** Data follows **

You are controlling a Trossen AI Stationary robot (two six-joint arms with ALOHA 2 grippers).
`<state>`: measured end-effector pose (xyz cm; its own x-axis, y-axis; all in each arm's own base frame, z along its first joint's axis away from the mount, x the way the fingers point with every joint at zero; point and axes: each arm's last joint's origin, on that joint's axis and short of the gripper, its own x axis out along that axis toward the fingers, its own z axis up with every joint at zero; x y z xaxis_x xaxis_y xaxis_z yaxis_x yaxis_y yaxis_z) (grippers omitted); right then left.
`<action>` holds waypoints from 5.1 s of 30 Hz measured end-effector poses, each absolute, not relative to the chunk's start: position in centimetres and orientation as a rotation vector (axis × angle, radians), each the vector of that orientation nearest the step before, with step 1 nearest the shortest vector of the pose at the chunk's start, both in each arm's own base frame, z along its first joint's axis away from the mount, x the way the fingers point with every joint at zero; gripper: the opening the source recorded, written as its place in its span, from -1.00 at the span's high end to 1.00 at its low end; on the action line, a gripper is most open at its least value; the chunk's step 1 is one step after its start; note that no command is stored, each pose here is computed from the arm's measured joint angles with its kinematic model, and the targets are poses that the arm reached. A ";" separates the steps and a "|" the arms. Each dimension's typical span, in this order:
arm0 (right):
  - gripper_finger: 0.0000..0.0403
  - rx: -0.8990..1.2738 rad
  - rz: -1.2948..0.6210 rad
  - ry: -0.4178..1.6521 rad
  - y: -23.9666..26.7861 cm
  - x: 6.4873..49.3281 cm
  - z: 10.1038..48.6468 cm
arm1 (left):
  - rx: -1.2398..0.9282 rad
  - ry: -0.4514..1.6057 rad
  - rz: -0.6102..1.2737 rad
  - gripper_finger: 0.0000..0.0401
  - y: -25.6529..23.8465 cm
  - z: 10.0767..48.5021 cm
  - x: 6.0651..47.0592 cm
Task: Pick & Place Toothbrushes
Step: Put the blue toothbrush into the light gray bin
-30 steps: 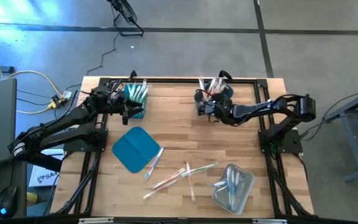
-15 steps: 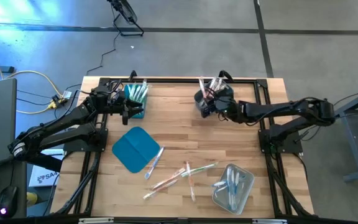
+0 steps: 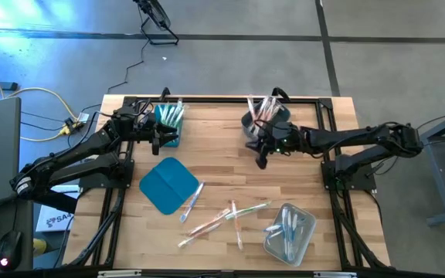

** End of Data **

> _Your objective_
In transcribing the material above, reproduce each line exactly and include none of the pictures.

> _Solution for this problem_
You are controlling a Trossen AI Stationary robot (two six-joint arms with ALOHA 2 grippers).
`<state>`: measured end-effector pose (xyz cm; its own x-axis, y-axis; all in each arm's own base frame, z along its first joint's axis away from the mount, x the way the fingers point with every joint at zero; point and axes: each arm's last joint's origin, on that joint's axis and short of the gripper, its own x axis out along that axis toward the fingers, its own z axis up with every joint at zero; x y z xaxis_x xaxis_y xaxis_z yaxis_x yaxis_y yaxis_z) (grippers omitted); right then left.
`<action>` holds waypoints from 5.1 s of 30 Hz measured end-effector poses, each absolute, not relative to the chunk's start: position in centimetres and orientation as a rotation vector (axis × angle, radians), each the vector of that orientation nearest the step before, with step 1 nearest the shortest vector of the pose at the chunk's start, both in each arm's own base frame, z along its first joint's axis away from the mount, x the way the fingers point with every joint at zero; gripper: the opening the source recorded, written as its place in its span, from -1.00 at the span's high end to 1.00 at its low end; on the action line, a gripper is most open at its least value; the chunk's step 1 is one step after its start; note that no command is stored, each pose here is computed from the arm's measured joint angles with its kinematic model, and the targets are poses that the arm reached. A ";" separates the steps and a "|" the arms. Each dimension's typical span, in this order:
arm0 (right):
  - gripper_finger: 0.0000..0.0403
  - rx: -0.8990..1.2738 rad
  - rz: -1.2948..0.6210 rad
  - ry: -0.4178..1.6521 rad
  - y: -23.9666..26.7861 cm
  - x: 6.4873..49.3281 cm
  - z: 10.1038..48.6468 cm
arm1 (left):
  - rx: -1.2398..0.9282 rad
  - ry: -0.4514..1.6057 rad
  - rz: -0.6102..1.2737 rad
  - gripper_finger: 0.0000..0.0401
  - y: -25.6529..23.8465 cm
  - z: 10.0767..48.5021 cm
  - x: 6.0651..47.0592 cm
Task: Pick & Place Toothbrushes
Step: Put the blue toothbrush into the light gray bin
-30 steps: 
-15 steps: 
+0 steps: 

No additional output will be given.